Bei Krebserkrankungen kann die Homöopathie begleitend und lindernd eingesetzt werden.

 

 

 

Was  ist  eigentlich  Klassische  Homöopathie

 

 

Klassische Homöopathie ist kein allgemeiner Überbegriff für naturkundliche Heilmethoden, sondern eine in sich geschlossene

und vor allem absolut eigenständige Therapieart, die nach klaren Gesetzmäßigkeiten praktiziert wird. Die Homöopathie beschreitet ganz andere Wege als die allopathische ( herkömmliche ) Medizin.

 

 

 

Wie funktioniert die Klassische Homöopathie

 

 

Die Klassische Homöopathie arbeitet mit den Selbstheilungskräften des Menschen. In der Behandlung steht der ganze Mensch im Mittelpunkt, mit seinen geistigen, seelischen und körperlichen Eigenarten. In ausführlichen, den ganzen Menschen erfassenden, Einzelgesprächen, macht sich die Homöopathin ein vielschichtiges Bild von der Krankheitsgeschichte des Patienten. Danach arbeitet die Heilpraktikerin, nach sorgfältigem Abwägen der Fakten, das individuell passende Arzneimittel für den Patienten aus. Die homöopathische Arznei, die schließlich verabreicht wird, ist ein potenzierter Wirkstoff  aus dem Pflanzen-, Tier- oder Mineralreich.

Durch diese, nach dem Ähnlichkeitsprinzip ( Ähnliches wird durch Ähnliches geheilt ) gewählte Arznei, wird nun die „verstimmte Lebenskraft“ des Menschen in Harmonie gebracht, was mit einer Stärkung der körpereigenen Abwehr und damit einer Wiederherstellung des Gleichgewichts im Organismus einhergeht.

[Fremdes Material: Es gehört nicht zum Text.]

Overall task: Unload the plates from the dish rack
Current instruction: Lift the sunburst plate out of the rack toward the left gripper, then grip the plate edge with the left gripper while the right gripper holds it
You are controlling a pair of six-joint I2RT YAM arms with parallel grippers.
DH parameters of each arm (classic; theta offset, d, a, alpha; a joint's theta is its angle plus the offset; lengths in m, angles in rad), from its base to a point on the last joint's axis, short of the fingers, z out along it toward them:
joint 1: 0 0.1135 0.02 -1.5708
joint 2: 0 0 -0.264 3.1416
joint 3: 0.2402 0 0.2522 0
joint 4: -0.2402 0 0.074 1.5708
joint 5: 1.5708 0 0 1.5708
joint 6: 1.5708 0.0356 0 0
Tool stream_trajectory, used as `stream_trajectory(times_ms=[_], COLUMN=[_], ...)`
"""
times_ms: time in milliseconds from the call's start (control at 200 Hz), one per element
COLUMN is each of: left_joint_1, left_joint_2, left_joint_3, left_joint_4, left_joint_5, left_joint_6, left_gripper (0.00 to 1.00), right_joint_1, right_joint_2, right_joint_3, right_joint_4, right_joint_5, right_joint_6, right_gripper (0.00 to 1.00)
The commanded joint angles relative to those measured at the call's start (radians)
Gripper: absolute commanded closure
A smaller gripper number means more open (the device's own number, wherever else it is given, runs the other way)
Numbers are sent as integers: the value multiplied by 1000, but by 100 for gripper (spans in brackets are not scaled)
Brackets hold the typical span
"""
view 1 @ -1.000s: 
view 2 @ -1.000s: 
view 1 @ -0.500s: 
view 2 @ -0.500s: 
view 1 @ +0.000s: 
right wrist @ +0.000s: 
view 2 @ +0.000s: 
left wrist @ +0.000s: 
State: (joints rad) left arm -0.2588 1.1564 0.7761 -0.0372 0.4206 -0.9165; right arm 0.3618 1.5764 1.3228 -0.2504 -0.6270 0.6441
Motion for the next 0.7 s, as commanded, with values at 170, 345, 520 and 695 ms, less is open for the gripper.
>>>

- Die Gesundheit kehrt zurück. - Diese Therapie ist, bei richtiger Anwendung nebenwirkungsfrei.

 

 

 

 

Die Entdeckung der Klassischen Homöopathie

 

 

Friedrich Samuel Hahnemann (1755-1843),

der Entdecker der Homöopathie, fand bei einem Arzneimittelselbstversuch heraus, dass ein Stoff, der bei einem gesunden Menschen bestimmte Vergiftungserscheinungen hervorruft, in der Lage ist, bei einem Kranken, der unter ähnlichen Symptomen leidet, diese zu beseitigen.

 

So weiß man z.B. dass Zwiebelschälen die Augen tränen lässt und die Nasenschleimhäute reizt. Dieselben Symptome sind aber auch teilweise typisch für Heuschnupfen. Zur Behandlung von Heuschnupfen wird das homöopathische Arzneimittel Allium Cepa eingesetzt, das aus der Küchenzwiebel hergestellt wird.

 

Friedrich Samuel Hahnemanns Leitspruch war:

 

„Das höchste Ideal der Heilung ist schnelle sanfte dauerhafte Wiederherstellung der

Gesundheit oder Heilung und Vernichtung der Krankheit in ihrem ganzen Umfang,

auf dem kürzesten zuverlässigsten, und unnachteiligsten Wege

nach deutlich einzusehenden Gründen.“

 

Nach diesem Leitspruch arbeiten noch heute die Heilpraktiker und Heilpraktikerinnen der ganzen Welt.